What the task asks
Return the records, each one exactly as written.

[Start of Attachment]

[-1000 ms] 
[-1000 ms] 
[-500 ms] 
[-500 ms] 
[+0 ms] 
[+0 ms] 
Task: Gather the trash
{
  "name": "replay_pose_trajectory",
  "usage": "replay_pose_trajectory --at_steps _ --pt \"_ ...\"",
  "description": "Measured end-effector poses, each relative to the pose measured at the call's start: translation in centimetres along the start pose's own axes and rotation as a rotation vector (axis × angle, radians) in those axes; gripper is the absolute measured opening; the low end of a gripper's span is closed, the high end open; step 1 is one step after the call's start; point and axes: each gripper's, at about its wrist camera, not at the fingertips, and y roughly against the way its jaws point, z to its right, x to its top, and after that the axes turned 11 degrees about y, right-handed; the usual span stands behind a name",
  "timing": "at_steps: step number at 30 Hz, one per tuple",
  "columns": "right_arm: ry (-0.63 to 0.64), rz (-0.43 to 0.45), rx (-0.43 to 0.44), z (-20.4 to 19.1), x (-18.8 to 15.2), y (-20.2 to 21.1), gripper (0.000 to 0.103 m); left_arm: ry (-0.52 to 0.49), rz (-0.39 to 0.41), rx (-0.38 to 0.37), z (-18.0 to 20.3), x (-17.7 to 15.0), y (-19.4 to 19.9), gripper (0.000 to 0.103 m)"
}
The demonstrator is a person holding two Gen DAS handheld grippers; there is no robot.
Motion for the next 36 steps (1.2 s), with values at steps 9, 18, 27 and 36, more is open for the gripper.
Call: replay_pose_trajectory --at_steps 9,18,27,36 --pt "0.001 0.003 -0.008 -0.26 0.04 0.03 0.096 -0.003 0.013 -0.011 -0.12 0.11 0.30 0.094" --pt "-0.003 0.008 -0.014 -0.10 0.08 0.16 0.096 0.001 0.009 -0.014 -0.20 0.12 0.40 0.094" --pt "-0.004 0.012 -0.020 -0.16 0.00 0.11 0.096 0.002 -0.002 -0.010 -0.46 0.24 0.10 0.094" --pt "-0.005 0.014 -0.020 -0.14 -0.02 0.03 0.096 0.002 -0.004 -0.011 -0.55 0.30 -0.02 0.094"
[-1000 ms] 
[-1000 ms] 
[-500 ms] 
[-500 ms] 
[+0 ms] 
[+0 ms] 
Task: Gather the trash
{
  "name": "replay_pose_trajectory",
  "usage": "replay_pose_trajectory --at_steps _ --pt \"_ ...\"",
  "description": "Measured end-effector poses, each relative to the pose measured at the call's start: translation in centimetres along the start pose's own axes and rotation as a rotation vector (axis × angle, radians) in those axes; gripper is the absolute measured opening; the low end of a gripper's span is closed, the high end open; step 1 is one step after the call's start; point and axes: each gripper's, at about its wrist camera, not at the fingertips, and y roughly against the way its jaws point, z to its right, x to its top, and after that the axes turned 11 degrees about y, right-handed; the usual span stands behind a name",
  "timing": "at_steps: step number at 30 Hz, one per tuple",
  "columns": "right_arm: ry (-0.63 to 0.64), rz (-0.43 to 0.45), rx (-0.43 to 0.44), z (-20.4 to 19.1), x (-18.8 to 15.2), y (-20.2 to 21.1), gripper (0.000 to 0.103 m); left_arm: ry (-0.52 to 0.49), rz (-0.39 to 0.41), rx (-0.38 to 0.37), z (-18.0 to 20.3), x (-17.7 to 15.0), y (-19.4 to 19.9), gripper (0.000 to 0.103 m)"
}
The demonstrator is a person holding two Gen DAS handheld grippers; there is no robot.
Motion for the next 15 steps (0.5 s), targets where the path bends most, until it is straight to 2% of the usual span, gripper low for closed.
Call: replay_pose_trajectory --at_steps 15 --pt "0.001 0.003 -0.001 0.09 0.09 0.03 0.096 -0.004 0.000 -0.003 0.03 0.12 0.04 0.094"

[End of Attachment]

Result for this task
[-1000 ms] 
[-1000 ms] 
[-500 ms] 
[-500 ms] 
[+0 ms] 
[+0 ms] 
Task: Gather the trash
{
  "name": "replay_pose_trajectory",
  "usage": "replay_pose_trajectory --at_steps _ --pt \"_ ...\"",
  "description": "Measured end-effector poses, each relative to the pose measured at the call's start: translation in centimetres along the start pose's own axes and rotation as a rotation vector (axis × angle, radians) in those axes; gripper is the absolute measured opening; the low end of a gripper's span is closed, the high end open; step 1 is one step after the call's start; point and axes: each gripper's, at about its wrist camera, not at the fingertips, and y roughly against the way its jaws point, z to its right, x to its top, and after that the axes turned 11 degrees about y, right-handed; the usual span stands behind a name",
  "timing": "at_steps: step number at 30 Hz, one per tuple",
  "columns": "right_arm: ry (-0.63 to 0.64), rz (-0.43 to 0.45), rx (-0.43 to 0.44), z (-20.4 to 19.1), x (-18.8 to 15.2), y (-20.2 to 21.1), gripper (0.000 to 0.103 m); left_arm: ry (-0.52 to 0.49), rz (-0.39 to 0.41), rx (-0.38 to 0.37), z (-18.0 to 20.3), x (-17.7 to 15.0), y (-19.4 to 19.9), gripper (0.000 to 0.103 m)"
}
The demonstrator is a person holding two Gen DAS handheld grippers; there is no robot.
Motion for the next 36 steps (1.2 s), with values at steps 9, 18, 27 and 36, more is open for the gripper.
Call: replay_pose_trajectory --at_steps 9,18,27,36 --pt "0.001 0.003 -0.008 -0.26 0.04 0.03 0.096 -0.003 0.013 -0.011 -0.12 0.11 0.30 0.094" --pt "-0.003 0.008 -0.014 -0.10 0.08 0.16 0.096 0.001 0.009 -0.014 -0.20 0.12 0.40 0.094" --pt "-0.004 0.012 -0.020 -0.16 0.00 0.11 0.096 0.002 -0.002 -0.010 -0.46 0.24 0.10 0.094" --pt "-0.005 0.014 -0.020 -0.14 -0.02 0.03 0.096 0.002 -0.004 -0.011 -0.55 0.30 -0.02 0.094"
[-1000 ms] 
[-1000 ms] 
[-500 ms] 
[-500 ms] 
[+0 ms] 
[+0 ms] 
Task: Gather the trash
{
  "name": "replay_pose_trajectory",
  "usage": "replay_pose_trajectory --at_steps _ --pt \"_ ...\"",
  "description": "Measured end-effector poses, each relative to the pose measured at the call's start: translation in centimetres along the start pose's own axes and rotation as a rotation vector (axis × angle, radians) in those axes; gripper is the absolute measured opening; the low end of a gripper's span is closed, the high end open; step 1 is one step after the call's start; point and axes: each gripper's, at about its wrist camera, not at the fingertips, and y roughly against the way its jaws point, z to its right, x to its top, and after that the axes turned 11 degrees about y, right-handed; the usual span stands behind a name",
  "timing": "at_steps: step number at 30 Hz, one per tuple",
  "columns": "right_arm: ry (-0.63 to 0.64), rz (-0.43 to 0.45), rx (-0.43 to 0.44), z (-20.4 to 19.1), x (-18.8 to 15.2), y (-20.2 to 21.1), gripper (0.000 to 0.103 m); left_arm: ry (-0.52 to 0.49), rz (-0.39 to 0.41), rx (-0.38 to 0.37), z (-18.0 to 20.3), x (-17.7 to 15.0), y (-19.4 to 19.9), gripper (0.000 to 0.103 m)"
}
The demonstrator is a person holding two Gen DAS handheld grippers; there is no robot.
Motion for the next 15 steps (0.5 s), targets where the path bends most, until it is straight to 2% of the usual span, gripper low for closed.
Call: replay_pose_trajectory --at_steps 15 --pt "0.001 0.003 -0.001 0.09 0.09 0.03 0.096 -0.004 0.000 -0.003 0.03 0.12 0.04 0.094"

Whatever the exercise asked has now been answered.